Reproduce the lines below exactly, starting at the one containing "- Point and" and stopping at the final line.
-- -- --
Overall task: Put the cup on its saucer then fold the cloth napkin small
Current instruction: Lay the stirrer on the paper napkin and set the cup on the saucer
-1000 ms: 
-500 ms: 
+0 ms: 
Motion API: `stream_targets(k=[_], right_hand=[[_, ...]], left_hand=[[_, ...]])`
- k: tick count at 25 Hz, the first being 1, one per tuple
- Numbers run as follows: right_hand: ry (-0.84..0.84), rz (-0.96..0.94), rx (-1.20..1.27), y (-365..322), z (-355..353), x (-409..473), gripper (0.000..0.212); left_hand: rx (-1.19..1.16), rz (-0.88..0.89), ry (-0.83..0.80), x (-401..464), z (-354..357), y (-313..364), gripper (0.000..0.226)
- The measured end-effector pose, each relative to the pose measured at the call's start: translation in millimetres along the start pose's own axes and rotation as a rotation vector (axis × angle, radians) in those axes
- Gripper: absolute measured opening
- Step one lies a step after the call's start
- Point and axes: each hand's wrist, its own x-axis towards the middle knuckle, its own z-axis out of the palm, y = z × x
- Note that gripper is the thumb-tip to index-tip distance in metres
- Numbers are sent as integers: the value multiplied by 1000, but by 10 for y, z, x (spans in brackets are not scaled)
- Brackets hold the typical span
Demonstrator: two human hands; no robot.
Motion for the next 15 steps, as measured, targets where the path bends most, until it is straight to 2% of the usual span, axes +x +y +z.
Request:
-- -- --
Expected output »
- Point and axes: each hand's wrist, its own x-axis towards the middle knuckle, its own z-axis out of the palm, y = z × x
- Note that gripper is the thumb-tip to index-tip distance in metres
- Numbers are sent as integers: the value multiplied by 1000, but by 10 for y, z, x (spans in brackets are not scaled)
- Brackets hold the typical span
Demonstrator: two human hands; no robot.
Motion for the next 15 steps, as measured, targets where the path bends most, until it is straight to 2% of the usual span, axes +x +y +z.
Request:

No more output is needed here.